Yes, a HAM radio can do what you need. We used an Icom IC-735 HAM (~$350) with a Z100 autotuner ($100) instead of an SSB from Oregon down to Panama, hoisting our antenna (regular copper wire) on a halyard when we wanted to listen/transmit and connecting our counterpoise to our stern pulpit and metal toe rail (see my previous posts for a description of how we did this). We were able to reach as far as Wisconsin from Central America.

14300 KHz is the HAM maritime mobile channel, and it is always monitored by land-based HAMs who are happy to help you with a weather forecast. As others have said, there are also more localized SSB nets for cruisers on the 8MHz, 4MHz, and 12MHz bands that you can listen to without modifying your radio. I modified our IC-735 by clipping a specific diode on the circuit board, which allowed transmitting on the marine bands.

As others have said, it is not legal to transmit on the marine bands unless it's an emergency, but your odds of getting caught are slim.

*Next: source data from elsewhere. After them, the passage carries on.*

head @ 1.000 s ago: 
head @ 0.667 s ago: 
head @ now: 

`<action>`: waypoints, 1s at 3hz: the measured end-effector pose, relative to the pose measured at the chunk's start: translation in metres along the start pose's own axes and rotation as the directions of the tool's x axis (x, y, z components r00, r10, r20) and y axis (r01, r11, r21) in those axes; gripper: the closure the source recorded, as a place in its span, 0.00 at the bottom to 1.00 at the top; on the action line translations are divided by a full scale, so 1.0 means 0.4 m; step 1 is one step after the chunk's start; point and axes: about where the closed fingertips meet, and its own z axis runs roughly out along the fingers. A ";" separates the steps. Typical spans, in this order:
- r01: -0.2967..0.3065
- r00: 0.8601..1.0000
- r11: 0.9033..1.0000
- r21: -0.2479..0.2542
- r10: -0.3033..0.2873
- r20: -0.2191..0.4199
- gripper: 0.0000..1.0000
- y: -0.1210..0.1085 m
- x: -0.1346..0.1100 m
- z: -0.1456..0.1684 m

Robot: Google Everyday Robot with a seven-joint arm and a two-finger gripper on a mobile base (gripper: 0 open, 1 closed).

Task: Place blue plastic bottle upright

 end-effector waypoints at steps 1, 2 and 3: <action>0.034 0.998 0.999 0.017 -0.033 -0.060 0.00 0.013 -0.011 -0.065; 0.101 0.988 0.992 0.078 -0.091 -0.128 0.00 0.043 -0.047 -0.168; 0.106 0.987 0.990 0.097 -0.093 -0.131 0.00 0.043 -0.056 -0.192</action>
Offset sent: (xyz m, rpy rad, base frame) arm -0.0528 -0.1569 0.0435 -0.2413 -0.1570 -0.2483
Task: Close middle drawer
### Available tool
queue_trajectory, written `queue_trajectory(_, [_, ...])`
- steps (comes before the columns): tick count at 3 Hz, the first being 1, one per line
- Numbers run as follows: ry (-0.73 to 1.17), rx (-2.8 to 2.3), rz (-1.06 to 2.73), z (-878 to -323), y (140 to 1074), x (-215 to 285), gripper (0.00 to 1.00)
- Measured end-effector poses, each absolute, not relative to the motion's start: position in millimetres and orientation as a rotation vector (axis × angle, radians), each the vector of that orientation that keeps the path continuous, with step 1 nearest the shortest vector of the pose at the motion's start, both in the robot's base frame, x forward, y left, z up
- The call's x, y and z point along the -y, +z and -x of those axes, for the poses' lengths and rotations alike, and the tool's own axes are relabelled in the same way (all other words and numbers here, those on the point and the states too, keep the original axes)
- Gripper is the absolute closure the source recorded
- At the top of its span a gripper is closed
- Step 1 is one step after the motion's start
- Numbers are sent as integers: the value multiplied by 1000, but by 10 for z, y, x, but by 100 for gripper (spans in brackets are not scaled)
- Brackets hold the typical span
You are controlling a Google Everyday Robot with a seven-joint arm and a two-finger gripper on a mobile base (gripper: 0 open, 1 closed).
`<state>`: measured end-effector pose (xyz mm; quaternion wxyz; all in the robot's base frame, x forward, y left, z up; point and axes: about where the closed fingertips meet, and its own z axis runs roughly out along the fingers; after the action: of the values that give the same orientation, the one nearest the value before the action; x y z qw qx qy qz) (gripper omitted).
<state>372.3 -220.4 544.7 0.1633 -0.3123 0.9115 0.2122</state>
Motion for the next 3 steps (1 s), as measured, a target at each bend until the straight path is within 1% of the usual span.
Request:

You are required to get a HAM general license, however. This is the second stage of licensure, and there are apps that help you pass the tests if you don't want to read the books (I recommend reading the books though so you understand the underlying system and basics of the HAM culture). This one is important, because you need to use your callsign when hailing a HAM net and they will look you up on their database.

GRIBs are wind and pressure maps transmitted on specific frequencies at specific times by government agencies. To the human ear they sound like screeches and beeps, but if you have a modem or a computer/smartphone/tablet with the proper app, you can convert the bleeps into images. We used an iPad app with moderate success, but more often than not we'd just hop on 14300 and ask for a weather fill.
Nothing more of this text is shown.